Weiterhin hat die Antragstellerin keinen Anspruch auf Bewilligung einer Beihilfe zur Finanzierung einer Küchenhilfe. Ein solcher ergibt sich nicht aus § 28 Abs. 1 Satz 2 SGB XII, wonach der nach § 28 Abs. 1 Satz 1 SGB XII nach Regelsätzen ermittelte Bedarf abweichend festgelegt wird, wenn im Einzelfall ein Bedarf ganz oder teilweise anderweitig gedeckt ist oder unabweisbar seiner Höhe nach erheblich von einem durchschnittlichen Bedarf abweicht. Die Antragstellerin hat insoweit nicht zur Überzeugung des Gerichts glaubhaft gemacht, dass in ihrem Fall ein Bedarf besteht, der seiner Höhe nach erheblich von einem durchschnittlichen Bedarf abweicht. Zwar bestehen kein Zweifel, dass die Kosten einer Haushaltshilfe vom nach § 28 Abs. 1 Satz 1 SGB XII vorgesehenen Regelsatz nicht umfasst ist. Das Gericht ist jedoch nicht davon überzeugt, dass die Antragstellerin tatsächlich einer Haushaltshilfe bedarf. Dies wird nicht zur Überzeugung des Gerichts deutlich aus demn in der Behördenakte der Antragsgegnerin befindlichen Attest des Dr. med. C. (vgl. Bl 1133 der Behördenakte). Darin wird der Antragstellerin zwar - neben einer Tumorerkrankung im Jahr 1986 - zwar eine "Depression sowie Ohren und Halsrachen-Zahn-Kieferproblemen mit Ernährungsstörungen" und weitere Erkrankungen attestiert. Für das Gericht ist aber nicht im erforderlichen Umfang erkennbar, wie dies die für eine einfache Haushaltsführung erforderliche Leistungsfähigkeit der Antragstellerin so weit beeinträchtigt, dass sie der Unterstützung durch eine Haushaltshilfe bedarf.
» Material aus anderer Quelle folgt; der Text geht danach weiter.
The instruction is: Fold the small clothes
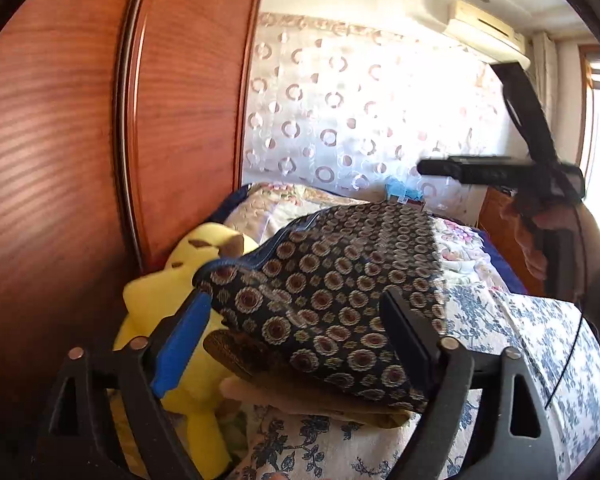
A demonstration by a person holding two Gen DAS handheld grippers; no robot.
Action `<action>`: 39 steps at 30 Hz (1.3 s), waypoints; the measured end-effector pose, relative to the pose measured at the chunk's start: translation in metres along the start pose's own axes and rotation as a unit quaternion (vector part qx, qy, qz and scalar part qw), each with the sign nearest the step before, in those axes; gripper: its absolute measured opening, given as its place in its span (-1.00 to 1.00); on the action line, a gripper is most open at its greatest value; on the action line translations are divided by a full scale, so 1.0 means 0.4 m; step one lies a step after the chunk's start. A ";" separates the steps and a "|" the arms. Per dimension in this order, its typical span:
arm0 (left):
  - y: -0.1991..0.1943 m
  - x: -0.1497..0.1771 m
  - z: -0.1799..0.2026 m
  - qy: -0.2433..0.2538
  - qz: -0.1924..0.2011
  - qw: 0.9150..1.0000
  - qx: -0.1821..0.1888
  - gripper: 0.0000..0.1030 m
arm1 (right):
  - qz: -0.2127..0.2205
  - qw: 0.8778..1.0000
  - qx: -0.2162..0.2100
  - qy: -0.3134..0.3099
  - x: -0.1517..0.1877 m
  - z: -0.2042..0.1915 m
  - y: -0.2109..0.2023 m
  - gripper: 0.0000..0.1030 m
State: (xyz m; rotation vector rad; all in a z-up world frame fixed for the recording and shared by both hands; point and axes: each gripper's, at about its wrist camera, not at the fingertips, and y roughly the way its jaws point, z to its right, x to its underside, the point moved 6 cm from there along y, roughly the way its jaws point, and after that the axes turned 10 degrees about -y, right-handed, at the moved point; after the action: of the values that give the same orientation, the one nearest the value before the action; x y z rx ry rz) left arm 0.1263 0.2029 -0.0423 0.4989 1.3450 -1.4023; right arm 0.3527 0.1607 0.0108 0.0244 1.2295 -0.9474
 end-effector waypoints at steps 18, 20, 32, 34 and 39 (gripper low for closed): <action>-0.080 0.057 0.257 0.075 -0.029 0.992 0.100 0.74 | 0.009 0.991 0.062 0.120 0.314 -0.064 -0.460 0.62; -0.089 0.063 0.285 0.086 -0.026 0.991 0.103 0.74 | 0.009 0.988 0.079 0.131 0.343 -0.063 -0.507 0.62; -0.195 0.069 0.424 0.110 -0.009 0.985 0.133 0.74 | 0.042 0.961 0.192 0.194 0.412 -0.070 -0.839 0.85; -0.211 0.069 0.438 0.111 -0.009 0.985 0.135 0.74 | 0.043 0.955 0.211 0.204 0.424 -0.077 -0.887 0.85; -0.237 0.070 0.463 0.112 -0.009 0.983 0.143 0.74 | 0.046 0.949 0.230 0.209 0.436 -0.109 -0.956 0.85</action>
State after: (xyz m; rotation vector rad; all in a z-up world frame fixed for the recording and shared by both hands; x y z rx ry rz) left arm 0.1010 0.0059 0.0261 0.8579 1.3311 -1.6014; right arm 0.0839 -0.1649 0.0297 0.6761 1.3492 -1.1659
Dabei verkennt das Gericht den Gesundheitszustand der Antragstellerin und die bei ihr anerkannte Schwerbehinderung nicht. Es fehlt jedoch an einem auch nur ansatzweise substantiierten Vortrag der Antragstellerin, wie genau sich die Einschränkungen in der täglichen Haushaltsführung darstellen. Insoweit sieht das Gericht aufgrund der Hinweisverfügung vom 24.10.2005 auch die Grenzen der Amtsermittlung erreicht. Das Gericht kann nicht die aus dem höchstpersönlichen Bereich der Antragstellerin stammenden Umstände weiter ermitteln, wenn die Antragstellerin - trotz entsprechenden Hinweis – es nicht für nötig erachtet, ihre Angaben gegenüber dem Gericht zu präzisieren.

Aus den gleichen Gründen kann sich die Antragstellerin auch nicht auf einen Anspruch zur Übernahme der Kosten einer Haushaltshilfe nach § 70 SGB XII berufen.

Da die Antragstellerin laufende Hilfe zum Lebensunterhalt bezieht, kommt § 27 Abs. 3 SGB XII als Anspruchsgrundlage nicht in Betracht.

Das Gericht weist jedoch darauf hin, dass es das Ansinnen der Antragstellerin nicht von Vornherein als aussichtslos ansieht. Der Antragstellerin kann insoweit nur angeraten werden, sich im noch laufenden Verwaltungsverfahren mit der Antragsgegnerin in Verbindung zu setzen und hier für die nötige weitere Sachverhaltsaufklärung zu sorgen.

Die Antragstellerin hat die außergerichtlichen Kosten des Verfahrens zu tragen, da sie unterlegen ist (§ 193 SGG).